Ai fini della configurabilità del reato di cui all’art. 572 cp. deve considerarsi “famiglia” ogni consorzio di persone fra le quali, per strette relazioni e consuetudini di vita, siano sorti rapporti di assistenza e solidarietà senza la necessità della convivenza e della coabitazione (Trib. Bergamo, 19.12.2012, n. 3136).
In difetto di convivenza, il rapporto familiare di fatto che costituisce il presupposto del reato di cui all’art. 572 c.p., va desunto dalla messa in atto di un progetto di vita basato sulla reciproca solidarietà e assistenza (nella specie, la Corte ha cassata la sentenza di condanna per maltrattamenti in famiglia emessa nei confronti dell’imputato, rinviando al giudice del merito per accertare se la relazione intercorsa tra l’imputato e la persona offesa, per il carattere di precarietà o stabilità e per le finalità che inducevano i due a frequentarsi, fosse tale da realizzare una famiglia di fatto) (Cass. pen., sez. VI, 7.05.2013, n. 22915).
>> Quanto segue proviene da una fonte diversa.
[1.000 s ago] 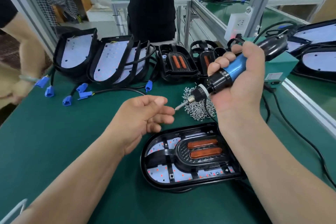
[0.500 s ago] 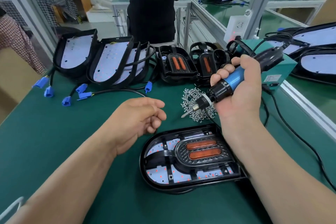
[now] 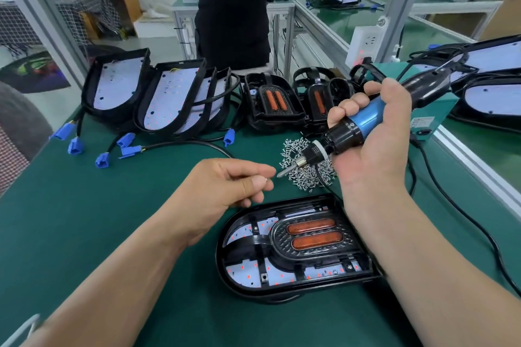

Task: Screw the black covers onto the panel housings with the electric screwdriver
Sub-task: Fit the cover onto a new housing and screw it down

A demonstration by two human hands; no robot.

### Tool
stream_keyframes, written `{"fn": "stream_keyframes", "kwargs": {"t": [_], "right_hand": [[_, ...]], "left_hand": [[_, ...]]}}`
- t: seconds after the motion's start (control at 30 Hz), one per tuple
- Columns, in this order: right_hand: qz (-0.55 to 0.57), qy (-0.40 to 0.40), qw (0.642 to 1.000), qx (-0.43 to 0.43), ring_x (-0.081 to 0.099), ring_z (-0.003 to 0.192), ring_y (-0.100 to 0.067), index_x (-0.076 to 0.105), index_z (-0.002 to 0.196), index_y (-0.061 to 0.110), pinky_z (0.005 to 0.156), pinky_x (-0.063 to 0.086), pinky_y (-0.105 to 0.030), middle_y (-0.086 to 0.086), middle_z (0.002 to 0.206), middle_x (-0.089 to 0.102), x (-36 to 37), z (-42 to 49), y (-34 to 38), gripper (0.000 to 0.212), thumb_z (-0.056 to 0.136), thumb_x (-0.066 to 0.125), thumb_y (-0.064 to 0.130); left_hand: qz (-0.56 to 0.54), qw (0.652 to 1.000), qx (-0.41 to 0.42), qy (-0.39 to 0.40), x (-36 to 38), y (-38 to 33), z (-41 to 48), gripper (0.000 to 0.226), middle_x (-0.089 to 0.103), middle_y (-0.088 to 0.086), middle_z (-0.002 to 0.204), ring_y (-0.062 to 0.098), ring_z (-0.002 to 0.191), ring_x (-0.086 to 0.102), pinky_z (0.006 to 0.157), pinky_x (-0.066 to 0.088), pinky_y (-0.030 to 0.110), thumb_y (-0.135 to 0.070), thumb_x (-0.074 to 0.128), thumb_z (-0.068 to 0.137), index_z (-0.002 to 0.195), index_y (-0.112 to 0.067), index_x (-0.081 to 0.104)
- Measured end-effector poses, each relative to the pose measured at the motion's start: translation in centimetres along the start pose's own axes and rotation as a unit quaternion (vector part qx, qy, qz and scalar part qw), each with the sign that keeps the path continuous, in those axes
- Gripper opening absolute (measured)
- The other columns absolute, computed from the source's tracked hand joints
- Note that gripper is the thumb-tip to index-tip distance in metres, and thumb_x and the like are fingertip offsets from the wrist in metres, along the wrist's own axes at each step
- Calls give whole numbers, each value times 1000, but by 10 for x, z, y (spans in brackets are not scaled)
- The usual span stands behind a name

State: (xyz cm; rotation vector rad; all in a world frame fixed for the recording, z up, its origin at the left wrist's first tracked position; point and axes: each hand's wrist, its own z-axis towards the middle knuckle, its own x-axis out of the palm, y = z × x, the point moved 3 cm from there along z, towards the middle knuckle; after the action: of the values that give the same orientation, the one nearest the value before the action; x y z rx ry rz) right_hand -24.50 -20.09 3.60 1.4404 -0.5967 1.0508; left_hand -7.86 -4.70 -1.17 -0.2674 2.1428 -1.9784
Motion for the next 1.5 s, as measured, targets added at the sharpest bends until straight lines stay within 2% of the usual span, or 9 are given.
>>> {"fn": "stream_keyframes", "kwargs": {"t": [0.13,0.23,0.5,0.7,0.87,1.0,1.27,1.5], "right_hand": [[-7,12,1000,-3,53,63,-15,56,102,12,65,52,-31,-1,77,52,3,-2,-2,16,103,64,25],[-18,21,1000,-5,54,63,-15,57,101,12,65,53,-31,-1,77,53,4,-3,-3,15,103,64,24],[-23,36,999,0,54,62,-14,57,101,12,63,53,-30,-1,75,52,5,-4,-6,14,103,62,24],[-48,39,998,-8,55,63,-14,55,105,11,65,53,-31,-1,76,54,4,-4,-6,15,103,63,23],[-83,30,996,-26,56,63,-14,52,108,11,66,54,-32,0,76,55,6,-5,-7,20,105,65,26],[-83,20,996,-25,56,65,-14,51,109,11,67,54,-32,0,77,55,6,-6,-6,22,106,64,29],[-130,30,991,-22,59,70,-16,53,112,12,72,56,-34,0,80,58,7,-9,-8,28,105,67,35],[-136,56,989,-27,59,71,-16,51,114,11,74,55,-35,-1,82,57,10,-11,-6,23,106,65,27]], "left_hand": [[20,999,22,20,4,-2,-1,25,81,10,99,11,79,71,73,56,20,-2,73,96,106,-23,83],[18,999,28,25,5,-3,-2,21,81,10,100,13,80,72,73,56,20,-9,77,91,105,-23,82],[6,999,33,25,7,-4,-2,22,81,10,100,13,81,72,73,56,20,-14,74,87,103,-25,83],[10,999,32,14,6,-5,-3,22,81,13,97,14,78,72,73,56,20,4,72,94,101,-15,82],[30,998,47,-13,7,-10,-4,21,79,18,93,17,77,74,75,57,20,5,76,91,96,-15,82],[49,997,63,-23,6,-12,-5,24,79,13,91,24,81,75,82,60,24,4,77,90,95,-19,81],[109,989,78,-54,6,-10,-5,26,79,12,91,20,77,75,83,62,29,3,78,90,95,-22,79],[142,985,84,-56,6,-13,-7,28,80,0,88,12,75,74,77,57,20,2,75,93,99,-25,78]]}}
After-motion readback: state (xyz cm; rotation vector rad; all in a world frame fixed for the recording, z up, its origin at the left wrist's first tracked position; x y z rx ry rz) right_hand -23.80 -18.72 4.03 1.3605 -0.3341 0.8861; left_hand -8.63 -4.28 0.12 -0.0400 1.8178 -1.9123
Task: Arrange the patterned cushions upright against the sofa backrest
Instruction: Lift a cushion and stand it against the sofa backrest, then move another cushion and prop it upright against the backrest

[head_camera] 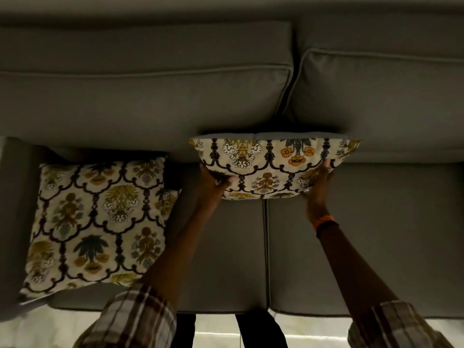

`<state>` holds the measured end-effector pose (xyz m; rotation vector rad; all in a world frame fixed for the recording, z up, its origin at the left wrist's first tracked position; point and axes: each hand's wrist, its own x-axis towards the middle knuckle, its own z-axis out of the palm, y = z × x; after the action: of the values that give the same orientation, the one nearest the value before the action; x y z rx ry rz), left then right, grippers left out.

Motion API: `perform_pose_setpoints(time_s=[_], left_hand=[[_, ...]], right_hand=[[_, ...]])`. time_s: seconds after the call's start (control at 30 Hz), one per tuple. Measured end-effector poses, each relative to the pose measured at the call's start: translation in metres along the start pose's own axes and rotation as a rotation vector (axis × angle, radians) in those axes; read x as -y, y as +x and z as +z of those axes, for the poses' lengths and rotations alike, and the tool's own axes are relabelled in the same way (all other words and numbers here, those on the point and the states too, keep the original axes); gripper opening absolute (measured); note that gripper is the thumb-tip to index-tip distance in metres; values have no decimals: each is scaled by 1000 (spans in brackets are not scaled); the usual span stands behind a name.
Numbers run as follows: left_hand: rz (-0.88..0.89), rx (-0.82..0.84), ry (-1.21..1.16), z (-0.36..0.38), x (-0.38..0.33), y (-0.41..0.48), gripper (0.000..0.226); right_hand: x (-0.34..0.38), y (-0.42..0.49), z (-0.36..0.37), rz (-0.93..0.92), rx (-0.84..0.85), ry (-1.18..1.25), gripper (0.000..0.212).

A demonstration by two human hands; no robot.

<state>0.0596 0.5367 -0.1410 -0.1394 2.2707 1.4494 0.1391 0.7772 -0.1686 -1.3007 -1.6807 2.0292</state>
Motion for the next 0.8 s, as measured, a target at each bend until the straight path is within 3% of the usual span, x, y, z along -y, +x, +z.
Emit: perform_pose_setpoints(time_s=[0.1, 0.17, 0.23, 0.3, 0.4, 0.47, 0.57, 0.7, 0.77, 0.8], left_hand=[[16, 3, 92, -27, 21, -3, 105], [-43, -63, 197, -54, 37, -11, 102], [34, -171, 357, -93, 51, -26, 85], [154, -231, 534, -147, 80, -36, 73], [51, -266, 671, -236, 130, -39, 77], [-142, -314, 619, -294, 160, -44, 92], [-365, -346, 437, -357, 194, -44, 110], [-543, -317, -170, -397, 238, -39, 143], [-606, -295, -225, -396, 240, -39, 156], [-590, -297, -182, -392, 236, -42, 154]], right_hand=[[-18, -37, 29, 16, -271, 37, 57], [-37, -77, 63, 84, -293, -91, 54], [-61, -121, 102, 110, -71, -271, 48], [-81, -161, 149, 121, 154, -368, 58], [-97, -202, 223, 194, 379, -380, 65], [-113, -216, 270, 248, 495, -376, 80], [-133, -222, 318, 261, 535, -374, 124], [-142, -214, 334, 295, 562, -384, 105], [-133, -212, 329, 364, 649, -436, 92], [-128, -214, 326, 393, 701, -439, 66]])
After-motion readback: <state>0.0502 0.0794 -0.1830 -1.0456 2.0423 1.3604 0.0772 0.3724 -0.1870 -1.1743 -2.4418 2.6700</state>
Il reato di maltrattamenti posto in essere dal marito nei confronti della moglie assorbe le ipotesi criminose di cui agli artt. 594, 612-bis e 660 c.p., poste in essere, senza alcuno iato cronologico, anche dopo la cessazione della convivenza, perché la cessazione del rapporto di convivenza, ad esempio a seguito di separazione legale o di fatto, non influisce sulla sussistenza del reato di cui all’art. 572 c.p., rimanendo integri, anche in tal caso i doveri di rispetto, di assistenza morale e materiale e di solidarietà che nascono dal rapporto coniugale (Cass. pen., sez. VI, 14.02.2013, n. 7369).